The first 2/3 of this article talk about the plight of Lebanon's civilians, then it makes mention of this "clean break" strategy, attached to names like Perle, Feith, and Wurmser. I found that paper an interesting read, especially its mentions of drug and counterfeitting (USD) operations run out of Lebanon. Though all of that could be really outdated now. Any experts care to analyze it?
"Clean Break" -
http://www.iasps.org/strat1.htmAtimes article:
http://www.atimes.com/atimes/Middle_East/HG21Ak01.htmlAll according to plan
The world has seen this movie before. The seed for understanding the New Middle East war was sown 10 years ago, in 1996. Everything keeps pointing back to the infamous paper "A Clean Break: A New Strategy for Securing the Realm", prepared by neo-cons such as Richard Perle, David and Meyrav Wurmser and Douglas Feith for Likud hardliner Benyamin Netanyahu. <1>
The "getting rid of Saddam" part has already been accomplished. The total degradation of the Palestinians is ongoing. The "destabilizing of Syria in Lebanon" took place last year. The next step would be hitting at both Syria and Iran via Lebanon.
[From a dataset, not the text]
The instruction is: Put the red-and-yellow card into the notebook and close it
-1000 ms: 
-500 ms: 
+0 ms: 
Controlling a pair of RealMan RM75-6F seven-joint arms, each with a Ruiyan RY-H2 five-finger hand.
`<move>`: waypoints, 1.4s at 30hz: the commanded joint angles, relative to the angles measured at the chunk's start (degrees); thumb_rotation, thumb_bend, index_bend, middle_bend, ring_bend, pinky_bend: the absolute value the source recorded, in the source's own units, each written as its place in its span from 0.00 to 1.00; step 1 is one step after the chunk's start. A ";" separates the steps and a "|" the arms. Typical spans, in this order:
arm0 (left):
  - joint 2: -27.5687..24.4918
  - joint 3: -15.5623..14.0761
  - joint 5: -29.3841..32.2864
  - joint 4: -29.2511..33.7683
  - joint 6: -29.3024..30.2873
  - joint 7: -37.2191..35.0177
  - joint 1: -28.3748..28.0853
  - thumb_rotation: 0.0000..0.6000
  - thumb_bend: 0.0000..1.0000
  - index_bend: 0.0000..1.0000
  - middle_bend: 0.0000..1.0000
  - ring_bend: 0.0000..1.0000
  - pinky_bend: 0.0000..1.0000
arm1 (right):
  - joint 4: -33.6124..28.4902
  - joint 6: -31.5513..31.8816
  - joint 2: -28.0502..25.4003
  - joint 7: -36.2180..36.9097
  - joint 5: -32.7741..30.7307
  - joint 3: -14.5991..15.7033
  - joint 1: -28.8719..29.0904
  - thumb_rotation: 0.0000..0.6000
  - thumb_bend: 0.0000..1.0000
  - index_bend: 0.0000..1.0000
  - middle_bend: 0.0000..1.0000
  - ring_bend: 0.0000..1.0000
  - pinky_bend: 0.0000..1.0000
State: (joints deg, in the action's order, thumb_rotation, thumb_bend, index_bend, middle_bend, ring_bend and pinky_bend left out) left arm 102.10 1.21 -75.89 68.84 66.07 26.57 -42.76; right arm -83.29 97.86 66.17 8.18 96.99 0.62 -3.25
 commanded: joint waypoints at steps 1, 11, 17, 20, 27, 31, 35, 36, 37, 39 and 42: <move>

Five months ago, Hassan Nasrallah, Hezbollah's leader, warned in a public speech that if Israel did not release the Lebanese prisoners it was holding, "we will try to get an Israeli soldier". That's exactly what happened. Israel knew it and had five months to prepare for an invasion and/or the current "pinpoint" bombing of Lebanon's infrastructure - something that any military strategist knows cannot be prepared in a day or two.
The fact that the Bush administration and the Olmert government in tandem blame both Syria and Iran follows the Clean Break plan to the letter. And the plan could have been fine-tuned very recently. Former Likudnik Olmert went to the US in May and Likud chairman Netanyahu followed him in June - and landed in neo-con heaven, participating in a meeting with US Vice President Dick Cheney and Defense Secretary Donald Rumsfeld at a conference organized by the American Enterprise Institute in Colorado.